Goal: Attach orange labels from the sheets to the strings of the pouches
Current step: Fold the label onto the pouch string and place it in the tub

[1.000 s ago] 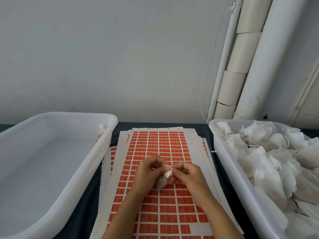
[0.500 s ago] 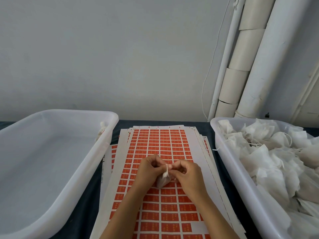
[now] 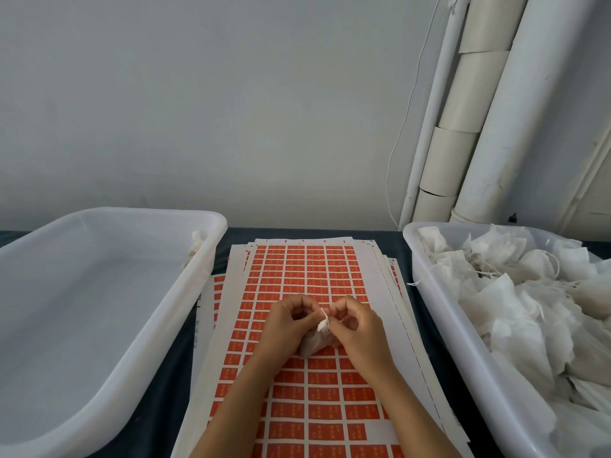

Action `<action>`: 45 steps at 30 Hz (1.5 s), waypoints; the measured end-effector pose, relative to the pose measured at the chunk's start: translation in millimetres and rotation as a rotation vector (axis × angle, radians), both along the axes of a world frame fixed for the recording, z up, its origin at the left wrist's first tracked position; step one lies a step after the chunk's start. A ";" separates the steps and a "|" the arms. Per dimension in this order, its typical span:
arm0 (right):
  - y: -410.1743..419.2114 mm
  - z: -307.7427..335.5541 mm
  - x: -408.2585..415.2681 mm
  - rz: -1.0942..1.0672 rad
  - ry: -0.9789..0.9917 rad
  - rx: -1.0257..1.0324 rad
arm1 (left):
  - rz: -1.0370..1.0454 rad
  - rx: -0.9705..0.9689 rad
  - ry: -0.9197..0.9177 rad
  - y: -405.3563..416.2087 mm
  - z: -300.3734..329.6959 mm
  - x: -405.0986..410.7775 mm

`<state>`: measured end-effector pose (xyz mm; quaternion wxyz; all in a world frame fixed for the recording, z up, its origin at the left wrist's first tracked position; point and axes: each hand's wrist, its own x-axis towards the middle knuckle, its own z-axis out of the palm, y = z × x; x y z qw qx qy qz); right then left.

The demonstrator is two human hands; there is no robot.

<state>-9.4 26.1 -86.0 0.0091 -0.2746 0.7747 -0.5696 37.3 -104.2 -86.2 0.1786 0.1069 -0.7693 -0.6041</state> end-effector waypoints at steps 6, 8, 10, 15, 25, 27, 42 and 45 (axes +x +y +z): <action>-0.3 -0.4 -2.3 0.014 -0.107 -0.035 | -0.016 -0.014 -0.017 -1.4 -1.3 -0.4; -0.8 -1.6 -2.9 -0.001 -0.106 -0.036 | -0.022 -0.022 -0.032 -2.3 -2.4 -0.1; -1.4 -3.1 -3.3 -0.024 -0.111 -0.025 | -0.023 -0.027 -0.040 -2.7 -3.6 0.2; -1.1 -6.1 -4.8 -0.074 -0.120 -0.003 | -0.007 -0.014 -0.032 -3.4 -4.3 0.4; 1.4 -2.7 -7.0 -0.016 -0.163 -0.046 | -0.064 -0.070 -0.030 -3.0 -5.4 0.7; 3.6 -2.2 -8.0 0.008 -0.224 -0.075 | -0.056 -0.062 -0.030 -3.4 -5.7 0.3; 3.6 -0.7 -8.2 -0.014 -0.272 -0.054 | -0.058 -0.096 -0.014 -4.5 -4.8 0.6; 3.5 0.0 -6.9 0.011 -0.386 -0.132 | -0.056 -0.147 -0.016 -5.1 -3.5 2.9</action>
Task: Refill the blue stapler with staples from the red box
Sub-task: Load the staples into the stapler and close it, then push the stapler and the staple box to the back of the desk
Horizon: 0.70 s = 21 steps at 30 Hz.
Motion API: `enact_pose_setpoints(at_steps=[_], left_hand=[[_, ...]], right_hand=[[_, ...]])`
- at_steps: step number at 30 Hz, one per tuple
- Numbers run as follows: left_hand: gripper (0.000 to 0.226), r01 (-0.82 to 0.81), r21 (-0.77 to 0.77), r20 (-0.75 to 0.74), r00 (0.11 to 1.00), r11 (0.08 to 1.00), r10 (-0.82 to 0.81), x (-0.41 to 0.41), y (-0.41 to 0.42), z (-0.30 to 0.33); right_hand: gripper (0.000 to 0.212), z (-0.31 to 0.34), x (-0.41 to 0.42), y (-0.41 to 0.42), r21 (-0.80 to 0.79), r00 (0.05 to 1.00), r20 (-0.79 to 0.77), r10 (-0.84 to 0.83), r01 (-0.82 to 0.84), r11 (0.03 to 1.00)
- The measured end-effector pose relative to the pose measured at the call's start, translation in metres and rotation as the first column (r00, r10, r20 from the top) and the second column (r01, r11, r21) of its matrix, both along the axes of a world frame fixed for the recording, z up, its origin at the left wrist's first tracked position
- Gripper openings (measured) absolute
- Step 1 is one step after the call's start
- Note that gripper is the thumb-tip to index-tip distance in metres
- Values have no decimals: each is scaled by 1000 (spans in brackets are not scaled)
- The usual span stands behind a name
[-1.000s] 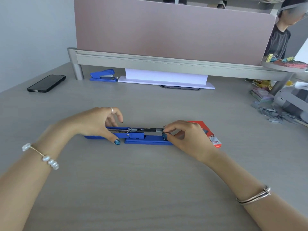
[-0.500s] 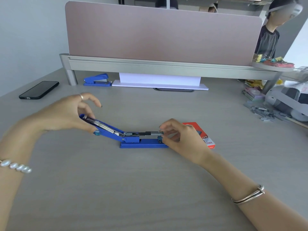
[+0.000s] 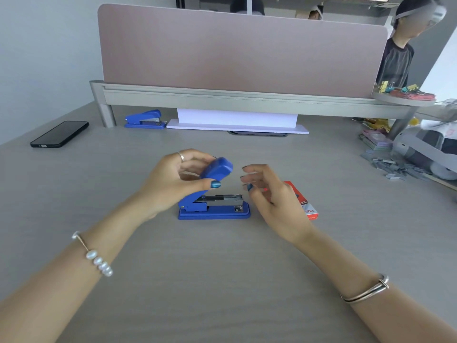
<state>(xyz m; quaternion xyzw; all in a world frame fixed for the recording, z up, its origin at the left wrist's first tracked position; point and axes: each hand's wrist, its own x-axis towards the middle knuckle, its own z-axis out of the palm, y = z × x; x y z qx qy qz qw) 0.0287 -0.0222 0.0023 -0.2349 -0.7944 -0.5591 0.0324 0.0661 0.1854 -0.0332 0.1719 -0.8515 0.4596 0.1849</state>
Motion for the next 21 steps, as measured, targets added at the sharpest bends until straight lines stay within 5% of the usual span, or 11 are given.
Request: enact_pose_setpoints(at_steps=[6, 11, 21], left_hand=[[37, 23, -83, -23, 999, 996, -25, 0, 13, -13], [38, 46, -192, -58, 997, 980, -59, 1, 16, -22], [42, 25, -256, -132, 989, 966, -61, 2, 17, -27]], right_hand=[[48, 3, 5, -5, 89, 992, -125, 32, -21, 996], [35, 0, 3, -5, 231, 983, -169, 73, -32, 973], [40, -2, 3, -4, 179, 990, -137, 28, -3, 984]])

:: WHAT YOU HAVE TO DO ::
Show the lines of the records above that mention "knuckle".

:: WORKED SOLUTION ::
`<state>`: measured end-effector pose (xyz mm; quaternion wxyz; all in a world frame fixed for the recording, z up, its origin at the left wrist's first tracked position; point and axes: each hand's wrist, its own x-axis towards the middle knuckle, its own z-axis out of the palm, y = z × x; x y z qw qx qy qz); right then left.
<state>(xyz m; quaternion xyzw; all in a world frame fixed for the recording, z up, its origin at the left wrist's first tracked position; point and axes: each hand's wrist, its own x-axis towards the middle knuckle, its own z-axis out of the palm, y = z × x; x y z qx qy qz qw) 0.0287 -0.0222 0.0023 -0.2349 -0.7944 -0.5591 0.0324 0.0661 0.1854 -0.0332 0.1719 -0.8515 0.4596 0.1849</state>

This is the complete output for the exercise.